## Exercise inputs
================
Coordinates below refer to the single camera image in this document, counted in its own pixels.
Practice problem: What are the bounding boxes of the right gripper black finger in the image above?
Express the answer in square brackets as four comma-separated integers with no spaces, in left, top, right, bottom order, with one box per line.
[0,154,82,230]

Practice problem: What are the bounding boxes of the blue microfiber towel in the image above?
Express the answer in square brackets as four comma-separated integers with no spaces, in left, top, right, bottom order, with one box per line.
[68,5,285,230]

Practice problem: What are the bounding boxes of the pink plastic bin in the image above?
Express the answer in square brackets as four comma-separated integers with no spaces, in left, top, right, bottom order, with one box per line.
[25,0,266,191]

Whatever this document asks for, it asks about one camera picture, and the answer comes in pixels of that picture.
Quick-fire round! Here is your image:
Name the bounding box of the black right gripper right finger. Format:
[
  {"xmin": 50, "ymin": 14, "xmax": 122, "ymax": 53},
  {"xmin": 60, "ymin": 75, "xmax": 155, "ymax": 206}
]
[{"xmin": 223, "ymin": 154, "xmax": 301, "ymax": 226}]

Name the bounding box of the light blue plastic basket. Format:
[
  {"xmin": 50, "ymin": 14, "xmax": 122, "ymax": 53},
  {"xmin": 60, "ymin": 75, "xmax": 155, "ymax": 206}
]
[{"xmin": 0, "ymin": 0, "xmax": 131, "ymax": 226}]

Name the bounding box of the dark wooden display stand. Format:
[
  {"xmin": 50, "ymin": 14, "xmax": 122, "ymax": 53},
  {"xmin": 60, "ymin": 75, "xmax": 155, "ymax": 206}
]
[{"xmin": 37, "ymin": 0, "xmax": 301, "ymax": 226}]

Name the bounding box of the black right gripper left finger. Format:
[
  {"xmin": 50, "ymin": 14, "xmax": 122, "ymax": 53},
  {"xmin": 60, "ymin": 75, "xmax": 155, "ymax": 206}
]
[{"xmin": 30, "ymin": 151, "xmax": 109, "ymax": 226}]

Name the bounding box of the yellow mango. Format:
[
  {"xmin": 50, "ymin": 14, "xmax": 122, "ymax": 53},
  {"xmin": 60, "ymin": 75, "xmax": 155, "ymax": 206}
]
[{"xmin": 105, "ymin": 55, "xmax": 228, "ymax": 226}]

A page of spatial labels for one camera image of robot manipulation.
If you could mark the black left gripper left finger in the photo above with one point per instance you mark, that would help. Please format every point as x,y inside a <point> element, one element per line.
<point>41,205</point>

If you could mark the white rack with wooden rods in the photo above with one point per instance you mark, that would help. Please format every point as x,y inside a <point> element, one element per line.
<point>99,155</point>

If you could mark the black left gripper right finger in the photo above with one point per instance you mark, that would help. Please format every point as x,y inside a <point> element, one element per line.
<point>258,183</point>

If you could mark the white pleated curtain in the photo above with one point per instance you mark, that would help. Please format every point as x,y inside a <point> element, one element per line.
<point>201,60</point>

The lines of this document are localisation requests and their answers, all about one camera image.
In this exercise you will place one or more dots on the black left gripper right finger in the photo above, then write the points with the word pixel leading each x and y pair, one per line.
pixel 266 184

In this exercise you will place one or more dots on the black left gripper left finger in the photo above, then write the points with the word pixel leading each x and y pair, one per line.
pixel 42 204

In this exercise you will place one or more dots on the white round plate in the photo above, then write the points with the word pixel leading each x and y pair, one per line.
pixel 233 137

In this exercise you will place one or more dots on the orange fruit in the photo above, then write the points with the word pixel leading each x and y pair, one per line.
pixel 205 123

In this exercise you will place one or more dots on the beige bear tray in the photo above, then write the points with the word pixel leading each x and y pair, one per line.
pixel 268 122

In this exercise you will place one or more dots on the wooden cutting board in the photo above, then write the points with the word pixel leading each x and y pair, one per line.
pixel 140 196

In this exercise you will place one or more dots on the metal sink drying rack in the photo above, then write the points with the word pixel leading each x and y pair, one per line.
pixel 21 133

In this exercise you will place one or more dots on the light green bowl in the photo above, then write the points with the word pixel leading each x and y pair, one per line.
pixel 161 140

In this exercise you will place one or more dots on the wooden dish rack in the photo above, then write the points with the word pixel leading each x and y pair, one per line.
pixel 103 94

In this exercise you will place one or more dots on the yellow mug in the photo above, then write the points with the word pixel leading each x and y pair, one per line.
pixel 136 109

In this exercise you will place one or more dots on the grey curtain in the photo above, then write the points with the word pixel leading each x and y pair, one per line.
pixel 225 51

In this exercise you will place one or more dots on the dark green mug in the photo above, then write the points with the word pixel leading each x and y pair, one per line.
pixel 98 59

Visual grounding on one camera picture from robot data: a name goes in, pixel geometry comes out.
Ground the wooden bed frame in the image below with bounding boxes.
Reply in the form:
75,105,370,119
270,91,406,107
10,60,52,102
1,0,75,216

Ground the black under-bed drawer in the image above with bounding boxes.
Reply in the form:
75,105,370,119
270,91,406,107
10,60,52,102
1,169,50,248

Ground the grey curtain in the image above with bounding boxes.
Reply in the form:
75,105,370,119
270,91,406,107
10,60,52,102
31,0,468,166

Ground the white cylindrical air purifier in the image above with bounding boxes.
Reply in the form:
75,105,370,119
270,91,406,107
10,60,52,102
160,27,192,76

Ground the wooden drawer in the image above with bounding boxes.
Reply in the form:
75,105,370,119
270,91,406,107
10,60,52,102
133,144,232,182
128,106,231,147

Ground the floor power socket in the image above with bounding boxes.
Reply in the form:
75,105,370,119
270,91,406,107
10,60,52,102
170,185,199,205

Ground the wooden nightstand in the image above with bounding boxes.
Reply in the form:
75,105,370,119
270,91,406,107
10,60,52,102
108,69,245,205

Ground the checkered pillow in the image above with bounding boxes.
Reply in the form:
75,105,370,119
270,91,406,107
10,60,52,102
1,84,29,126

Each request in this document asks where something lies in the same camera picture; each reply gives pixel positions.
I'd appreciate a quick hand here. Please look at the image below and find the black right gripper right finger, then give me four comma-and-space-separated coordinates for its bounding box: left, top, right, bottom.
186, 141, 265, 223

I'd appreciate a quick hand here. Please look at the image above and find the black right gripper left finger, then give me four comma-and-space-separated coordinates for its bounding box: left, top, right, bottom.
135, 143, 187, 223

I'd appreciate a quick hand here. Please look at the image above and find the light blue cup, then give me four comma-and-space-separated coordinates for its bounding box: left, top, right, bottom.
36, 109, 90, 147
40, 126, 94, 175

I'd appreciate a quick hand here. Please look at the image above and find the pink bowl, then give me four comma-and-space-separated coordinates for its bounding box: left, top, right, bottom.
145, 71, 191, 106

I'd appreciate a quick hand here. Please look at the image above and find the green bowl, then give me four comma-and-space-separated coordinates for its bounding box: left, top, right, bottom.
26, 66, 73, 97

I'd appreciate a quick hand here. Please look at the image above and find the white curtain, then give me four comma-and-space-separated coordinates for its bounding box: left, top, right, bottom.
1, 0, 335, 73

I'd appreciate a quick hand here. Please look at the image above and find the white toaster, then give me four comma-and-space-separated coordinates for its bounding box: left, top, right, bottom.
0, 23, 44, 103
================
## Problem details
Please reproduce all of the material exactly.

## Output of the task
Coordinates below refer to the single camera image in this document, counted in its own pixels.
Practice problem: What are the bounding boxes of the right gripper black finger in the image above?
Express the answer in square brackets as four comma-separated integers with no spaces, in left, top, right, bottom order, with one box per line.
[0,154,82,230]

Practice problem: What are the bounding boxes of the blue microfiber towel in the image above?
Express the answer in square brackets as four comma-separated integers with no spaces, in left, top, right, bottom order, with one box per line.
[68,5,285,230]

Practice problem: What are the bounding boxes of the pink plastic bin in the image above?
Express the answer in square brackets as four comma-separated integers with no spaces, in left, top, right, bottom order, with one box per line.
[25,0,266,191]

Whatever this document asks for, it asks about one camera picture, and the answer comes in pixels of that picture.
Quick-fire round! Here is your image:
Name the bounding box of the black right gripper right finger. Format:
[
  {"xmin": 50, "ymin": 14, "xmax": 122, "ymax": 53},
  {"xmin": 60, "ymin": 75, "xmax": 155, "ymax": 206}
]
[{"xmin": 223, "ymin": 154, "xmax": 301, "ymax": 226}]

Name the bounding box of the light blue plastic basket. Format:
[
  {"xmin": 50, "ymin": 14, "xmax": 122, "ymax": 53},
  {"xmin": 60, "ymin": 75, "xmax": 155, "ymax": 206}
]
[{"xmin": 0, "ymin": 0, "xmax": 131, "ymax": 226}]

Name the bounding box of the dark wooden display stand. Format:
[
  {"xmin": 50, "ymin": 14, "xmax": 122, "ymax": 53},
  {"xmin": 60, "ymin": 75, "xmax": 155, "ymax": 206}
]
[{"xmin": 37, "ymin": 0, "xmax": 301, "ymax": 226}]

Name the bounding box of the black right gripper left finger. Format:
[
  {"xmin": 50, "ymin": 14, "xmax": 122, "ymax": 53},
  {"xmin": 60, "ymin": 75, "xmax": 155, "ymax": 206}
]
[{"xmin": 30, "ymin": 151, "xmax": 109, "ymax": 226}]

Name the bounding box of the yellow mango. Format:
[
  {"xmin": 50, "ymin": 14, "xmax": 122, "ymax": 53},
  {"xmin": 60, "ymin": 75, "xmax": 155, "ymax": 206}
]
[{"xmin": 105, "ymin": 55, "xmax": 228, "ymax": 226}]

A page of spatial labels for one camera image of robot manipulation.
If you could mark the black left gripper left finger in the photo above with one point per instance you mark, that would help. Please format every point as x,y inside a <point> element, one element per line.
<point>41,205</point>

If you could mark the white rack with wooden rods in the photo above with one point per instance you mark, that would help. Please format every point as x,y inside a <point> element, one element per line.
<point>99,155</point>

If you could mark the black left gripper right finger in the photo above with one point per instance you mark, that would help. Please format every point as x,y inside a <point> element, one element per line.
<point>258,183</point>

If you could mark the white pleated curtain in the photo above with one point per instance you mark, that would help. Please format every point as x,y inside a <point> element, one element per line.
<point>201,60</point>

The lines of this document are localisation requests and their answers, all about one camera image.
In this exercise you will place one or more dots on the black left gripper right finger in the photo above, then write the points with the word pixel leading each x and y pair, one per line.
pixel 266 184

In this exercise you will place one or more dots on the black left gripper left finger in the photo above, then write the points with the word pixel leading each x and y pair, one per line.
pixel 42 204

In this exercise you will place one or more dots on the white round plate in the photo above, then write the points with the word pixel leading each x and y pair, one per line.
pixel 233 137

In this exercise you will place one or more dots on the orange fruit in the photo above, then write the points with the word pixel leading each x and y pair, one per line.
pixel 205 123

In this exercise you will place one or more dots on the beige bear tray in the photo above, then write the points with the word pixel leading each x and y pair, one per line.
pixel 268 122

In this exercise you will place one or more dots on the wooden cutting board in the photo above, then write the points with the word pixel leading each x and y pair, one per line.
pixel 140 196

In this exercise you will place one or more dots on the metal sink drying rack in the photo above, then write the points with the word pixel leading each x and y pair, one per line.
pixel 21 133

In this exercise you will place one or more dots on the light green bowl in the photo above, then write the points with the word pixel leading each x and y pair, one per line.
pixel 161 140

In this exercise you will place one or more dots on the wooden dish rack in the photo above, then write the points with the word pixel leading each x and y pair, one per line.
pixel 103 94

In this exercise you will place one or more dots on the yellow mug in the photo above, then write the points with the word pixel leading each x and y pair, one per line.
pixel 136 109

In this exercise you will place one or more dots on the grey curtain in the photo above, then write the points with the word pixel leading each x and y pair, one per line.
pixel 225 51

In this exercise you will place one or more dots on the dark green mug in the photo above, then write the points with the word pixel leading each x and y pair, one per line.
pixel 98 59

Visual grounding on one camera picture from robot data: a name goes in, pixel geometry comes out.
Ground the wooden bed frame in the image below with bounding boxes.
Reply in the form:
75,105,370,119
270,91,406,107
10,60,52,102
1,0,75,216

Ground the black under-bed drawer in the image above with bounding boxes.
Reply in the form:
75,105,370,119
270,91,406,107
10,60,52,102
1,169,50,248

Ground the grey curtain in the image above with bounding boxes.
Reply in the form:
75,105,370,119
270,91,406,107
10,60,52,102
31,0,468,166

Ground the white cylindrical air purifier in the image above with bounding boxes.
Reply in the form:
75,105,370,119
270,91,406,107
10,60,52,102
160,27,192,76

Ground the wooden drawer in the image above with bounding boxes.
Reply in the form:
75,105,370,119
270,91,406,107
10,60,52,102
133,144,232,182
128,106,231,147

Ground the floor power socket in the image above with bounding boxes.
Reply in the form:
75,105,370,119
270,91,406,107
10,60,52,102
170,185,199,205

Ground the wooden nightstand in the image above with bounding boxes.
Reply in the form:
75,105,370,119
270,91,406,107
10,60,52,102
108,69,245,205

Ground the checkered pillow in the image above with bounding boxes.
Reply in the form:
75,105,370,119
270,91,406,107
10,60,52,102
1,84,29,126

Each request in this document asks where something lies in the same camera picture; each reply gives pixel positions.
I'd appreciate a quick hand here. Please look at the image below and find the black right gripper right finger, then give me four comma-and-space-separated coordinates for its bounding box: left, top, right, bottom.
186, 141, 265, 223

I'd appreciate a quick hand here. Please look at the image above and find the black right gripper left finger, then give me four comma-and-space-separated coordinates for its bounding box: left, top, right, bottom.
135, 143, 187, 223

I'd appreciate a quick hand here. Please look at the image above and find the light blue cup, then give me four comma-and-space-separated coordinates for its bounding box: left, top, right, bottom.
36, 109, 90, 147
40, 126, 94, 175

I'd appreciate a quick hand here. Please look at the image above and find the pink bowl, then give me four comma-and-space-separated coordinates for its bounding box: left, top, right, bottom.
145, 71, 191, 106

I'd appreciate a quick hand here. Please look at the image above and find the green bowl, then give me four comma-and-space-separated coordinates for its bounding box: left, top, right, bottom.
26, 66, 73, 97

I'd appreciate a quick hand here. Please look at the image above and find the white curtain, then give me four comma-and-space-separated coordinates for its bounding box: left, top, right, bottom.
1, 0, 335, 73

I'd appreciate a quick hand here. Please look at the image above and find the white toaster, then give me four comma-and-space-separated coordinates for its bounding box: left, top, right, bottom.
0, 23, 44, 103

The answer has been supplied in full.